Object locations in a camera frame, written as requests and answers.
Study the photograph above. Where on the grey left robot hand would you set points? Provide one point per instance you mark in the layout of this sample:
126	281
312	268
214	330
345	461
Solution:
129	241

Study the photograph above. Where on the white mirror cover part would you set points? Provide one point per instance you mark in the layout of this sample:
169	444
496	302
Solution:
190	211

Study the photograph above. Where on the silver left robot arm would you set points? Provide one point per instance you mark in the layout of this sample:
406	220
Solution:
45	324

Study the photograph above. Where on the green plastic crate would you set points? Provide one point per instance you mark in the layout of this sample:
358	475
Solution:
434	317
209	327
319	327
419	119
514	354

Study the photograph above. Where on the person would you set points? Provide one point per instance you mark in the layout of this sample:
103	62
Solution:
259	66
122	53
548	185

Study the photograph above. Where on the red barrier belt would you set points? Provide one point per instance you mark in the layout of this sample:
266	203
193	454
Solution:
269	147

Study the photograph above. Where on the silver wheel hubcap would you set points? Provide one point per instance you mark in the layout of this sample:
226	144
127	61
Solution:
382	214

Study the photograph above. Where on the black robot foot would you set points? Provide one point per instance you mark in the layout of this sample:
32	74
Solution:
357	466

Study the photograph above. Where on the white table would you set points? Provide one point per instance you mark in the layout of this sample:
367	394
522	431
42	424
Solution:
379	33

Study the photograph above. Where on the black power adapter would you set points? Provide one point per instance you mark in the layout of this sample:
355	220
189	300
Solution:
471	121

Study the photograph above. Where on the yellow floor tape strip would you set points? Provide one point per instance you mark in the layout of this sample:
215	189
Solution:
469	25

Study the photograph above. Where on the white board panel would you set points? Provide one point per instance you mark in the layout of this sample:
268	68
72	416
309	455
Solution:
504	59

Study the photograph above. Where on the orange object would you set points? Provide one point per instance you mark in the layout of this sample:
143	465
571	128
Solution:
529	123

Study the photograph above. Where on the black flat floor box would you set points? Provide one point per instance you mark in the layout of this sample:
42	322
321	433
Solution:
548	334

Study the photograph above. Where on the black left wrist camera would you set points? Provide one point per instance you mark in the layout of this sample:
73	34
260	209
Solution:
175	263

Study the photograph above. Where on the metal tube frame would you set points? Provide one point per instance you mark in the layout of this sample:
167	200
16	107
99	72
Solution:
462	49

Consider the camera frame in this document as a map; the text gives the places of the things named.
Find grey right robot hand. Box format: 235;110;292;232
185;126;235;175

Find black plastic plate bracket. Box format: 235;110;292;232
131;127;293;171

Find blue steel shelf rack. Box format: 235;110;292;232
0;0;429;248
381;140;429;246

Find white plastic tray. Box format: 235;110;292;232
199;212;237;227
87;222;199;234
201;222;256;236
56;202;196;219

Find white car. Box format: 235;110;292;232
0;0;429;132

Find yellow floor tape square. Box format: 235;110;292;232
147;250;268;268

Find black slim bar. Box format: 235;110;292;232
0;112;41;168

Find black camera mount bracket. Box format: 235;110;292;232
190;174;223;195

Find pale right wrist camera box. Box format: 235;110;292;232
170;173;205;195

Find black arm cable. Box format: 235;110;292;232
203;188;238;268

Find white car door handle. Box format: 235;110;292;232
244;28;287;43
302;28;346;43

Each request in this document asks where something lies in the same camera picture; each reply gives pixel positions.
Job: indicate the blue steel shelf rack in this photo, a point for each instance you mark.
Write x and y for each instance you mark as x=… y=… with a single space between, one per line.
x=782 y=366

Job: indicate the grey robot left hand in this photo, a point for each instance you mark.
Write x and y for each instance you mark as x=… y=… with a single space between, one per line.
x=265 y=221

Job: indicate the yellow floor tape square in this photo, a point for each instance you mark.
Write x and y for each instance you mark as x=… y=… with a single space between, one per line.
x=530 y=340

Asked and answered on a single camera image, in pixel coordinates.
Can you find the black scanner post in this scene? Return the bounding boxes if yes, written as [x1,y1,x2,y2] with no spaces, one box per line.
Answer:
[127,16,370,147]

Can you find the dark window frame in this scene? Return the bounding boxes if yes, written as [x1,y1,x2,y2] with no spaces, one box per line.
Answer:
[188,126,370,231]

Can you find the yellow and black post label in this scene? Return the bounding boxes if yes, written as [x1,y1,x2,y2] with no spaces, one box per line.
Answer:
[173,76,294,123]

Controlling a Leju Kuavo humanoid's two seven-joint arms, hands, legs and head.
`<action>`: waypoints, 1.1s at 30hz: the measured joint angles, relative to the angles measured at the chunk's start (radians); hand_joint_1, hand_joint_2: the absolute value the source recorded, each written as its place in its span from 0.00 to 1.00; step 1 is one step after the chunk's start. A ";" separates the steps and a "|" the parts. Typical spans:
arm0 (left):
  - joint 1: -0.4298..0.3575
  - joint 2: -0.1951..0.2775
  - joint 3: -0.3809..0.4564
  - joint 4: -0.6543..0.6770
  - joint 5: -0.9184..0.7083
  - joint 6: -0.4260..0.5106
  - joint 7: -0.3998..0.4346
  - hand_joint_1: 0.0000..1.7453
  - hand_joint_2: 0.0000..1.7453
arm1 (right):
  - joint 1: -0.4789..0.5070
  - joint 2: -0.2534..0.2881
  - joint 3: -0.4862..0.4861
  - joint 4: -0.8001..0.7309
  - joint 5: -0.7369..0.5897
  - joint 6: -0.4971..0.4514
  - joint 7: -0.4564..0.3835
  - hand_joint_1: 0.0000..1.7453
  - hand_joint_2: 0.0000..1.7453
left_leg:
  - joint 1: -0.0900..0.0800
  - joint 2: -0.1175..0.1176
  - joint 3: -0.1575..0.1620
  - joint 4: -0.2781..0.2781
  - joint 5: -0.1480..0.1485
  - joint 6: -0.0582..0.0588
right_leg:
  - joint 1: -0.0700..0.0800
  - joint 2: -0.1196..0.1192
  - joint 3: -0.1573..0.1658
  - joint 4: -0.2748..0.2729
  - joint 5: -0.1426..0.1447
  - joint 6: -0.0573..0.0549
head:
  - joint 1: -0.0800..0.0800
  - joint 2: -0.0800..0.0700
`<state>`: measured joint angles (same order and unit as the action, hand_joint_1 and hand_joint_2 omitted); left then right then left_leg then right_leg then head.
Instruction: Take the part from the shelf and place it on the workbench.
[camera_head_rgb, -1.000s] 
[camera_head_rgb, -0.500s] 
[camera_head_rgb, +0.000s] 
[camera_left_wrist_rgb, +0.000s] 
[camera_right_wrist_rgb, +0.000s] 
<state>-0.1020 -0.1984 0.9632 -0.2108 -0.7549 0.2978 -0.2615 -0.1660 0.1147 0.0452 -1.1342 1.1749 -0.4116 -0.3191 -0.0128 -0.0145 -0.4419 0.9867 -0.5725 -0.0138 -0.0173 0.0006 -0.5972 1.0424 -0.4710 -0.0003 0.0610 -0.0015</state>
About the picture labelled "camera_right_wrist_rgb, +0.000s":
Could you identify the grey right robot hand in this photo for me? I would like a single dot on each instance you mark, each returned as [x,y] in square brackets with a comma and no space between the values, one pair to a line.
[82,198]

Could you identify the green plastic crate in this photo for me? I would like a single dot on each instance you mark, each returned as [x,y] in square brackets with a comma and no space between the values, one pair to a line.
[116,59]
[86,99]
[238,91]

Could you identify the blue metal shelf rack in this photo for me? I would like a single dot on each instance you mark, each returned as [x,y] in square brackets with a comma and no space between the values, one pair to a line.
......
PROBLEM DESCRIPTION: Word for word, give the records again.

YOUR RESPONSE:
Object locations in a camera frame, written as requests and answers.
Study the photograph above. Where on the grey left robot hand would you set points? Provide one point per instance you mark in the layout of this sample:
126	281
312	268
214	330
345	461
Solution:
129	241

Study the photograph above. Where on the white mirror cover part would you set points? Provide one point per instance you mark in the layout of this sample:
169	444
496	302
Solution:
190	211

Study the photograph above. Where on the silver left robot arm would you set points? Provide one point per instance you mark in the layout of this sample:
406	220
Solution:
45	324

Study the photograph above. Where on the green plastic crate would you set points? Provide one point per instance you mark in the layout of this sample:
358	475
Solution:
434	317
209	327
319	327
419	119
514	354

Study the photograph above. Where on the person would you set points? Provide one point per instance you mark in the layout of this sample:
103	62
Solution:
259	66
122	53
548	185

Study the photograph above. Where on the red barrier belt would you set points? Provide one point per instance you mark in the layout of this sample:
266	203
193	454
Solution:
269	147

Study the photograph above. Where on the silver wheel hubcap would you set points? Provide one point per instance you mark in the layout of this sample:
226	144
127	61
Solution:
382	214

Study the photograph above. Where on the black robot foot would you set points? Provide one point per instance you mark in the layout of this sample:
32	74
Solution:
357	466

Study the photograph above. Where on the white table would you set points? Provide one point per instance you mark in the layout of this sample:
367	394
522	431
42	424
Solution:
379	33

Study the photograph above. Where on the black power adapter would you set points? Provide one point per instance you mark in the layout of this sample:
355	220
189	300
Solution:
471	121

Study the photograph above. Where on the yellow floor tape strip would you set points? Provide one point per instance you mark in the layout of this sample:
215	189
Solution:
469	25

Study the photograph above. Where on the white board panel would you set points? Provide one point per instance you mark in the layout of this sample:
268	68
72	416
309	455
Solution:
504	59

Study the photograph above. Where on the orange object would you set points? Provide one point per instance you mark in the layout of this sample:
143	465
571	128
Solution:
529	123

Study the photograph above. Where on the black flat floor box would you set points? Provide one point per instance you mark in the layout of this sample:
42	322
321	433
Solution:
548	334

Study the photograph above. Where on the black left wrist camera would you set points? Provide one point per instance you mark in the layout of this sample:
73	34
260	209
Solution:
175	263

Study the photograph above. Where on the metal tube frame would you set points? Provide one point per instance you mark in the layout of this sample:
167	200
16	107
99	72
Solution:
462	49

Consider the camera frame in this document as a map; the text gives the places of the things named.
Find grey right robot hand. Box format: 235;110;292;232
185;126;235;175

Find black plastic plate bracket. Box format: 235;110;292;232
131;127;293;171

Find blue steel shelf rack. Box format: 235;110;292;232
0;0;429;248
381;140;429;246

Find white plastic tray. Box format: 235;110;292;232
199;212;237;227
87;222;199;234
201;222;256;236
56;202;196;219

Find white car. Box format: 235;110;292;232
0;0;429;132

Find yellow floor tape square. Box format: 235;110;292;232
147;250;268;268

Find black slim bar. Box format: 235;110;292;232
0;112;41;168

Find black camera mount bracket. Box format: 235;110;292;232
190;174;223;195

Find pale right wrist camera box. Box format: 235;110;292;232
170;173;205;195

Find black arm cable. Box format: 235;110;292;232
203;188;238;268

Find white car door handle. Box format: 235;110;292;232
244;28;287;43
302;28;346;43

Each request in this document asks where something lies in the same camera picture; each reply gives pixel positions.
Job: indicate the blue steel shelf rack in this photo, a point for each instance you mark.
Write x and y for each instance you mark as x=… y=… with a single space between, one per line.
x=782 y=366

Job: indicate the grey robot left hand in this photo, a point for each instance you mark.
Write x and y for each instance you mark as x=… y=… with a single space between, one per line.
x=265 y=221

Job: indicate the yellow floor tape square in this photo, a point for each instance you mark.
Write x and y for each instance you mark as x=… y=… with a single space between, one per line.
x=530 y=340

Asked and answered on a single camera image, in pixel coordinates.
Can you find the black scanner post in this scene? Return the bounding boxes if yes, written as [x1,y1,x2,y2] with no spaces, one box per line.
Answer:
[127,16,370,147]

Can you find the dark window frame in this scene? Return the bounding boxes if yes, written as [x1,y1,x2,y2] with no spaces, one box per line.
Answer:
[188,126,370,231]

Can you find the yellow and black post label in this scene? Return the bounding boxes if yes, written as [x1,y1,x2,y2] with no spaces, one box per line.
Answer:
[173,76,294,123]

Controlling a Leju Kuavo humanoid's two seven-joint arms, hands, legs and head.
`<action>`: waypoints, 1.1s at 30hz: the measured joint angles, relative to the angles measured at the chunk's start (radians); hand_joint_1, hand_joint_2: the absolute value the source recorded, each written as its place in its span from 0.00 to 1.00; step 1 is one step after the chunk's start. A ";" separates the steps and a "|" the parts. Typical spans:
arm0 (left):
  - joint 1: -0.4298..0.3575
  - joint 2: -0.1951..0.2775
  - joint 3: -0.3809..0.4564
  - joint 4: -0.6543..0.6770
  - joint 5: -0.9184..0.7083
  - joint 6: -0.4260..0.5106
  - joint 7: -0.3998..0.4346
  - hand_joint_1: 0.0000..1.7453
  - hand_joint_2: 0.0000..1.7453
arm1 (right):
  - joint 1: -0.4789..0.5070
  - joint 2: -0.2534..0.2881
  - joint 3: -0.4862..0.4861
  - joint 4: -0.8001..0.7309
  - joint 5: -0.7369..0.5897
  - joint 6: -0.4971..0.4514
  - joint 7: -0.4564..0.3835
  - hand_joint_1: 0.0000..1.7453
  - hand_joint_2: 0.0000..1.7453
left_leg:
  - joint 1: -0.0900..0.0800
  - joint 2: -0.1175..0.1176
  - joint 3: -0.1575..0.1620
  - joint 4: -0.2781..0.2781
  - joint 5: -0.1480..0.1485
  - joint 6: -0.0582..0.0588
right_leg:
  - joint 1: -0.0700..0.0800
  - joint 2: -0.1196..0.1192
  - joint 3: -0.1573..0.1658
  - joint 4: -0.2748..0.2729
  - joint 5: -0.1426..0.1447
  - joint 6: -0.0573..0.0549
head:
  - joint 1: -0.0800..0.0800
  - joint 2: -0.0800..0.0700
`<state>`: measured joint angles (same order and unit as the action, hand_joint_1 and hand_joint_2 omitted); left then right then left_leg then right_leg then head.
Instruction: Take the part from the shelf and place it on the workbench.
[camera_head_rgb, -1.000s] 
[camera_head_rgb, -0.500s] 
[camera_head_rgb, +0.000s] 
[camera_left_wrist_rgb, +0.000s] 
[camera_right_wrist_rgb, +0.000s] 
<state>-0.1020 -0.1984 0.9632 -0.2108 -0.7549 0.2978 -0.2615 -0.1660 0.1147 0.0452 -1.1342 1.1749 -0.4116 -0.3191 -0.0128 -0.0145 -0.4419 0.9867 -0.5725 -0.0138 -0.0173 0.0006 -0.5972 1.0424 -0.4710 -0.0003 0.0610 -0.0015</state>
About the picture labelled "camera_right_wrist_rgb, +0.000s":
Could you identify the grey right robot hand in this photo for me? I would like a single dot on each instance you mark, each returned as [x,y] in square brackets with a comma and no space between the values, one pair to a line.
[82,198]

Could you identify the green plastic crate in this photo for me? I would like a single dot on each instance you mark, each returned as [x,y] in square brackets with a comma and no space between the values, one pair to a line.
[116,59]
[86,99]
[238,91]

Could you identify the blue metal shelf rack in this photo for me? I would like a single dot on each instance you mark, each returned as [x,y] in square brackets with a comma and no space between the values, one pair to a line.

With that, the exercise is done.